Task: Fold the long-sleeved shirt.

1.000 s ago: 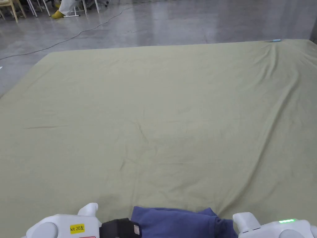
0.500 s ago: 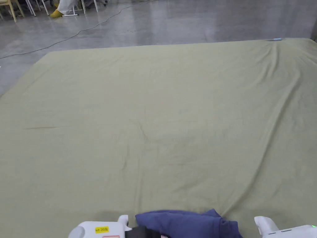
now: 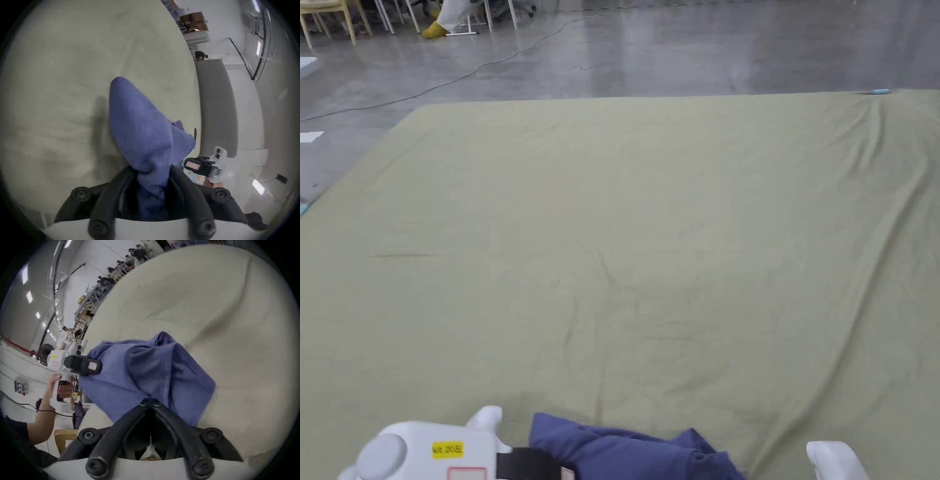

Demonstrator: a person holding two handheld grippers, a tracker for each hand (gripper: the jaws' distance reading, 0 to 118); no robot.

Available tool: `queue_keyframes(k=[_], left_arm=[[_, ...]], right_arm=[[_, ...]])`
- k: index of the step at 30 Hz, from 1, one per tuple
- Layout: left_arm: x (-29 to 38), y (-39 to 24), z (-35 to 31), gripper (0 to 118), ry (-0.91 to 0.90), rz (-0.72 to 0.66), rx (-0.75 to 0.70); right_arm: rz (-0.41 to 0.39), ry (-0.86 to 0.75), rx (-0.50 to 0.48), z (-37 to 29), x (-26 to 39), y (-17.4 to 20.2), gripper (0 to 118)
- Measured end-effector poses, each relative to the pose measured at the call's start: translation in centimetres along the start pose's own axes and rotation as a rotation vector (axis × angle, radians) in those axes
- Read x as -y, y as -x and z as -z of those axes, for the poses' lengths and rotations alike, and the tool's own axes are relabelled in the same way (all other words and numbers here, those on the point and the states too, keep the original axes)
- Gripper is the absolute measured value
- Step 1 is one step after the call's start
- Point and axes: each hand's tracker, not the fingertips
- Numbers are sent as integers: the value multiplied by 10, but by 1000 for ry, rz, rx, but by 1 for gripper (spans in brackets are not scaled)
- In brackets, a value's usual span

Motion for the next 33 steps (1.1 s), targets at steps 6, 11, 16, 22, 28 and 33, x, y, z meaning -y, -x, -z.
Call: queue_keyframes(k=[6,11,16,22,28,33], left_arm=[[-44,30,-90,9,-98,65,-339],[-74,69,-126,9,-112,82,-665],[-84,110,-120,9,-39,38,-780],[-76,109,-133,95,-150,239,-1001],[-73,66,-158,115,-212,229,-897],[-62,-31,-158,115,-186,385,-756]], right_arm=[[-87,-8,-15,5,-9,40,0],[-132,-35,-16,6,-12,59,0],[-175,-91,27,5,-14,74,0],[-214,-119,42,0,-16,83,0],[-205,-153,37,-14,-18,85,0],[-223,-263,71,-51,-26,87,0]])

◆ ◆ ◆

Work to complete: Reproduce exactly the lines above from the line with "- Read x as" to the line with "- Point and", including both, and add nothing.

Task output:
- Read x as -y, y as -x and z as -z of those axes, for the poses' lengths and rotations alike, and the tool's own axes are relabelled in the same way (all other words and numbers here, those on the point and the states too, keep the original axes)
- Gripper is the absolute measured value
- Step 1 is one step after the call's start
- Point and axes: each hand's tracker, not the fingertips

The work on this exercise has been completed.